Br Med J 1980; 281 doi: https://doi.org/10.1136/bmj.281.6235.268 (Published 26 July 1980) Cite this as: Br Med J 1980;281:268- C Kattamis,
- A Metaxotou-Mavromati,
- E Tsiarta,
- C Metaxatou,
- P Wasi,
- W G Wood,
- L Pressley,
- D R Higgs,
- J B Clegg,
- D J Weatherall
Abstract
A case of haemoglobin Bart's hydrops syndrome was characterised in a Greek family with a history of three other fetuses with hydrops. Family studies showed that both the mother and father carried alpha-thalassaemia genes, and globin-chain synthesis analysis of the present fetus showed a total absence of alpha-chain production.
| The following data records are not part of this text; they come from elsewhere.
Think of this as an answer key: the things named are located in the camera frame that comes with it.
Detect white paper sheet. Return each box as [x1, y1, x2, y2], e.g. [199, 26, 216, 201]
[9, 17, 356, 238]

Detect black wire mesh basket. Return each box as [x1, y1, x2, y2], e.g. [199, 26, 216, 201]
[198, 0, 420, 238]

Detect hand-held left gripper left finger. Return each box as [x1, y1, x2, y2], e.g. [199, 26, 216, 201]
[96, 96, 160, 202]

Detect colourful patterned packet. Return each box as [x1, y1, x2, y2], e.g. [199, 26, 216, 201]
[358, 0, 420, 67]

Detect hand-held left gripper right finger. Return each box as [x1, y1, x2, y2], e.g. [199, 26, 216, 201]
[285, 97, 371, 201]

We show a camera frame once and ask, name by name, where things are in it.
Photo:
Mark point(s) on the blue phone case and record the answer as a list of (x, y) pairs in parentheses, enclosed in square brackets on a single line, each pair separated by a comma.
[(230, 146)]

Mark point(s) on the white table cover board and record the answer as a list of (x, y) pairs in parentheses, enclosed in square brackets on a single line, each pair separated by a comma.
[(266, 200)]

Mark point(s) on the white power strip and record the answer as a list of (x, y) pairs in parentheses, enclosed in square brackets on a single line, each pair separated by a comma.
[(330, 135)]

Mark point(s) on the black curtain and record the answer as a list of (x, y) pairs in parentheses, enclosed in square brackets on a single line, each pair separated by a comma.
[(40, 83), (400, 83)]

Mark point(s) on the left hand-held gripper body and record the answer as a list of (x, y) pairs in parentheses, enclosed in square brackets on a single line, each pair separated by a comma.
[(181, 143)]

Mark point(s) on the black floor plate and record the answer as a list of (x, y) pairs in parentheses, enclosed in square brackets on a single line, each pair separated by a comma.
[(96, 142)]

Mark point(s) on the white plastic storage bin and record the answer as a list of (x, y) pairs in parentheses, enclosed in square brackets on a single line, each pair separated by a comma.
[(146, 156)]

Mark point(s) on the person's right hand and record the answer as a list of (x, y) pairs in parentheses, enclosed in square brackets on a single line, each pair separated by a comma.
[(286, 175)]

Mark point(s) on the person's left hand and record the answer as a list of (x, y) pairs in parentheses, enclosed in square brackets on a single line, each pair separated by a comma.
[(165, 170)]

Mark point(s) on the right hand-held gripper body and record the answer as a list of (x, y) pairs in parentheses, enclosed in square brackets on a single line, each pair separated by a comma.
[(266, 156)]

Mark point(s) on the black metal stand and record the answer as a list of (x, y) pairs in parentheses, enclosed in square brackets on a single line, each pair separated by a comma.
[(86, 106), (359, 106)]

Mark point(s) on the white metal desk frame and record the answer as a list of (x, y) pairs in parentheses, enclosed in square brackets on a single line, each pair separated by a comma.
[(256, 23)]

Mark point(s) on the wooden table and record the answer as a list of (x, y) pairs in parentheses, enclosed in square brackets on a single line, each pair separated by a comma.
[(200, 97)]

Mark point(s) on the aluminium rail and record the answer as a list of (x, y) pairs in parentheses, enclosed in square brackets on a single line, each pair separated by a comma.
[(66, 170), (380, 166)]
The haemoglobin composition of the fetus was similar to that seen in cases in south-east Asia, and analysis of DNA from the Greek case confirmed the total deletion of the alpha-chain genes. The extent of the deletion, however, differed from that seen in south-east Asian cases and included the loss of one of the embryonic zeta-chain genes. Thus the severe form of alpha-thalassaemia occurs in Greece but has arisen independently from the similar condition in south-east Asia. The condition must be considered in any woman of this racial background who gives a history of unexplained stillbirths.